I remember when Kaden was a baby, he dribbled more than the “average” baby, we always thought he was just teething, all the time!  As he got older, although it seemed to improve slightly, unfortunately he continued to drool excessively.  I had always hoped it would get better with time.  Kept telling myself, once he gained control over the muscles in his mouth he would get better… he is now 6 1/2yrs and we are still waiting. 

It makes me really sad for him, kids look at him funny, like he is “special” or dirty.  He has even experienced adults looking at him strangely or pointing out to me that he is “dribbling” (like I didn’t notice)!  He must hate it, his chin and neck sometimes gets red and looks sore, his top gets all wet and he must feel “different” for yet another reason (as if not being able to talk wasn’t enough to deal with).

Things we have tired… bibs, bibs and more bibs!  But eventually they get to an age where they don’t want to wear a bib so we moved on to sports head bands but around his neck.  They don’t look too bad and are very absorbent so generally one will last all day.  Downside is they aren’t cheap and you need at least 4 so you can rotate them through the washing. And of course he is wearing something “extra” that other kids don’t.

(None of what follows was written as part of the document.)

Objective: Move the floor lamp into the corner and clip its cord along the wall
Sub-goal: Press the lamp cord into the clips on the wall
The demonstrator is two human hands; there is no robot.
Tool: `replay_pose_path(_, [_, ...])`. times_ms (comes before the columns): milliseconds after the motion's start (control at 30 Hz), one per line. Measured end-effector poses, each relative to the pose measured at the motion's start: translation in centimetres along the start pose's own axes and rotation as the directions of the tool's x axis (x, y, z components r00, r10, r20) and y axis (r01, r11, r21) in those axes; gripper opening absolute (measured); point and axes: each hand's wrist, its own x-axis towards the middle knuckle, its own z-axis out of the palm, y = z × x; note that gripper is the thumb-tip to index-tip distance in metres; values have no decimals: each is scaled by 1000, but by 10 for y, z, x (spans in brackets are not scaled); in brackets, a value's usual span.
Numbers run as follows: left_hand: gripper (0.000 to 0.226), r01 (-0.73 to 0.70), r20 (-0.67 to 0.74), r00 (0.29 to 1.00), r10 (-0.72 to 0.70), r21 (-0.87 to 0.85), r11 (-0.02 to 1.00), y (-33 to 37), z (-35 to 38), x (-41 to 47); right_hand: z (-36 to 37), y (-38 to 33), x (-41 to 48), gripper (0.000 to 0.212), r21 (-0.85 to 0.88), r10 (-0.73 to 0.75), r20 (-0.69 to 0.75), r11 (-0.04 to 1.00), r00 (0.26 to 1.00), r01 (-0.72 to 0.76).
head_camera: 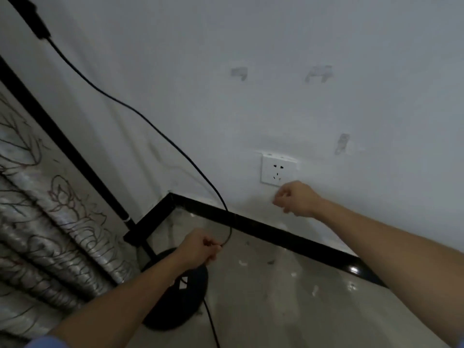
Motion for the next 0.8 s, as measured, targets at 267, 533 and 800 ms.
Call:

Medically speaking the only thing we have tired is Scopoderm Patches.  They are a “travel sickness” patch with the main side effect, “dry mouth”.  They are a small patch that you stick to the skin behind your ear.  Kaden hated it!  His skin reacted to the patch and he was consistently playing with it.  And with the dose we tried, it didn’t seem to help enough anyway.  http://www.netdoctor.co.uk/digestive-health/medicines/scopoderm-tts.html

A while ago I discussed the drooling with Kaden’s pediatrician, he had suggested trying the Scopoderm but other than that the next step would be to think about surgery.  This is something I have been seriously considering as Kaden gets older.  But is a massive decision.  I don’t know much about what is involved in the surgery yet but have asked his pediatrician to refer Kaden to an ENT (Ear Nose Throat) specialist so we can find out more details on what is involved.  I have found one website that details the different surgeries for drooling, which has at least given us ideas on what to ask and what we don’t want.  http://emedicine.medscape.com/article/879271-overview

I will keep updating about this one, it is very scary to think of Kaden having surgery but if it is the only answer then what else can we do.  I don’t want him to have anything else to deal with in the “social” word.  He is going to battle enough with the lack of speech, if we can do something to help any part of his disability, shouldn’t we do it?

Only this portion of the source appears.